Exercise requirements:
This exercise calls for the data below to be retyped exactly, minus any images.

* * * * * * * * *

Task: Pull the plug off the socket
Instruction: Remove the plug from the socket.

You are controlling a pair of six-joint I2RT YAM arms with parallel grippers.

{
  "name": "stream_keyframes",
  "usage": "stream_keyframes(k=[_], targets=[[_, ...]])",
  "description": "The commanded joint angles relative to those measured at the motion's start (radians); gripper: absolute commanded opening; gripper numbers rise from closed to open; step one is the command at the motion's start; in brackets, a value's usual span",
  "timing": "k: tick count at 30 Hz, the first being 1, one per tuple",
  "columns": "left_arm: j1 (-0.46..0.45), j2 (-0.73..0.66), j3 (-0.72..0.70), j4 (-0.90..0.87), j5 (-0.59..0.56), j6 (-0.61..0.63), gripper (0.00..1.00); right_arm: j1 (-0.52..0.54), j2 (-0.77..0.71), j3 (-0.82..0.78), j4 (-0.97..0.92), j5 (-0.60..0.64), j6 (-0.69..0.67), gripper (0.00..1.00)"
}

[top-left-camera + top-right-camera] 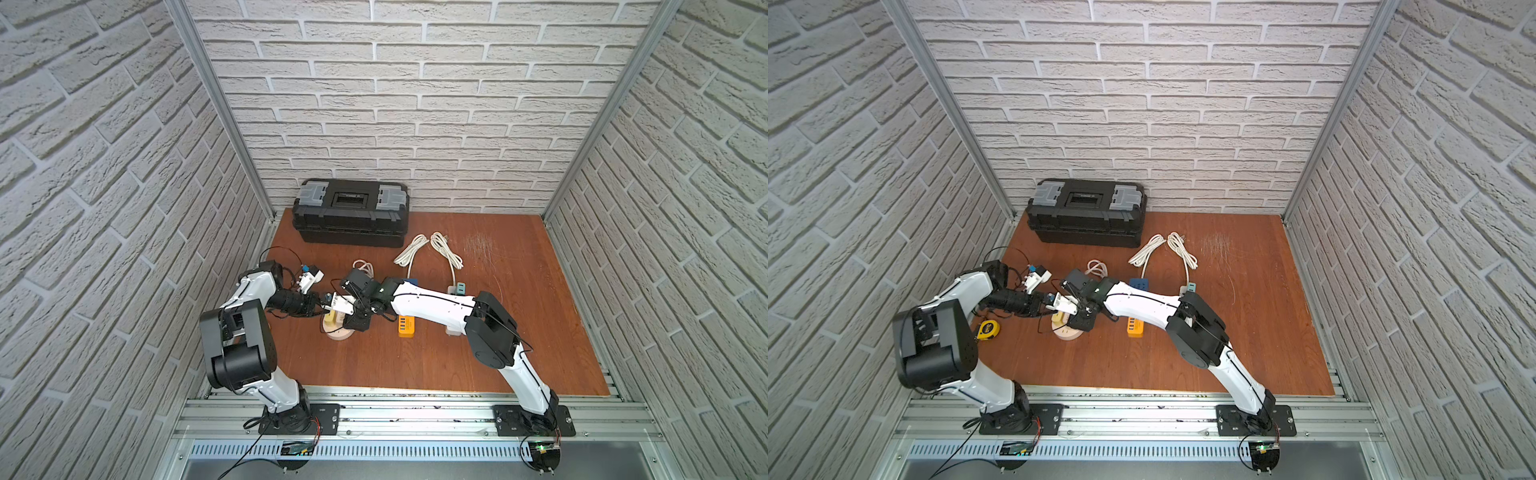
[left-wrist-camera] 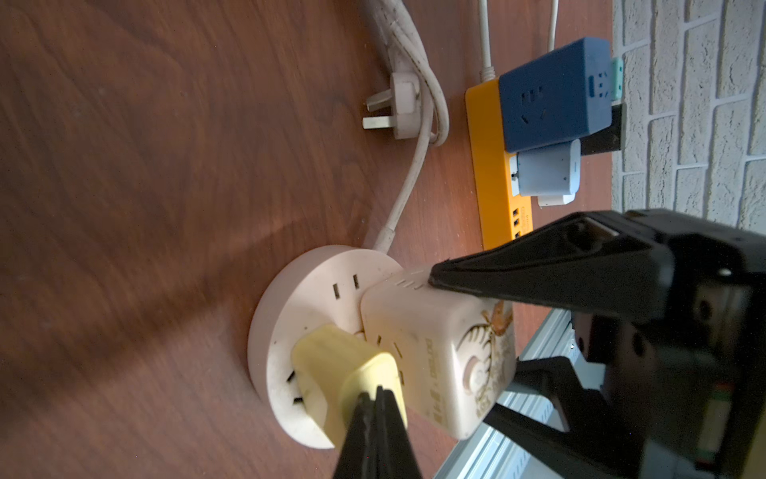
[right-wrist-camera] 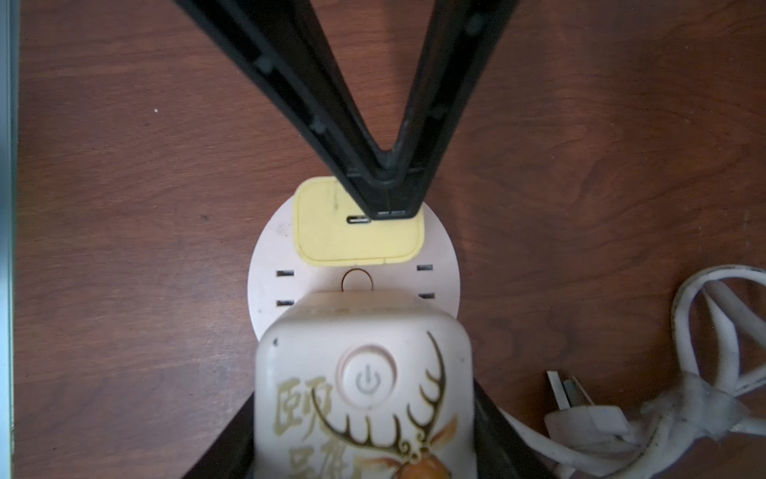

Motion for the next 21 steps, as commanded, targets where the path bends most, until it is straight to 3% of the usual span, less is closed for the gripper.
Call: stream_keyframes(k=[1, 15, 21], targets=[[-0.015, -0.009, -0.036, -0.028, -0.083, 0.051, 0.00, 0.017, -0.004, -0.007, 0.074, 0.042, 0.009, 0.02], [-0.033, 0.022, -0.054, -0.003, -0.200, 0.024, 0.00, 0.045, -0.059, -0.089, 0.169, 0.118, -0.030, 0.02], [-0.033, 0.034, -0.062, 0.014, -0.235, 0.013, 0.00, 0.046, -0.031, -0.026, 0.109, 0.096, -0.023, 0.03]])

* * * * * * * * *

Output below:
Task: Pull the plug off the socket
Instruction: Remove the plug from the socket.

You are controlling a pair of six-joint I2RT YAM arms with parallel grippers.

{
  "name": "stream_keyframes",
  "usage": "stream_keyframes(k=[_], targets=[[_, ...]])",
  "description": "The commanded joint angles relative to those measured at the motion's start (radians); gripper: absolute commanded opening; gripper numbers rise from closed to open; step one is the command at the motion's start; in brackets, a value's usual span",
  "timing": "k: tick count at 30 Hz, the first being 1, one per tuple",
  "columns": "left_arm: j1 (-0.46..0.45), j2 (-0.73..0.66), j3 (-0.72..0.70), j4 (-0.90..0.87), j5 (-0.59..0.56), j6 (-0.61..0.63), gripper (0.00..1.00); right_arm: j1 (-0.52..0.54), j2 (-0.77..0.71), j3 (-0.82..0.78), j4 (-0.97..0.92), j5 (-0.60..0.64), j6 (-0.69..0.67), gripper (0.00..1.00)"
}

[top-left-camera + top-right-camera] 
[left-wrist-camera] 
[right-wrist-camera] 

Motion for the next 21 steps, as commanded, targets where the path bends most, until it is straight to 3% of the usual span, less is closed for the gripper.
Call: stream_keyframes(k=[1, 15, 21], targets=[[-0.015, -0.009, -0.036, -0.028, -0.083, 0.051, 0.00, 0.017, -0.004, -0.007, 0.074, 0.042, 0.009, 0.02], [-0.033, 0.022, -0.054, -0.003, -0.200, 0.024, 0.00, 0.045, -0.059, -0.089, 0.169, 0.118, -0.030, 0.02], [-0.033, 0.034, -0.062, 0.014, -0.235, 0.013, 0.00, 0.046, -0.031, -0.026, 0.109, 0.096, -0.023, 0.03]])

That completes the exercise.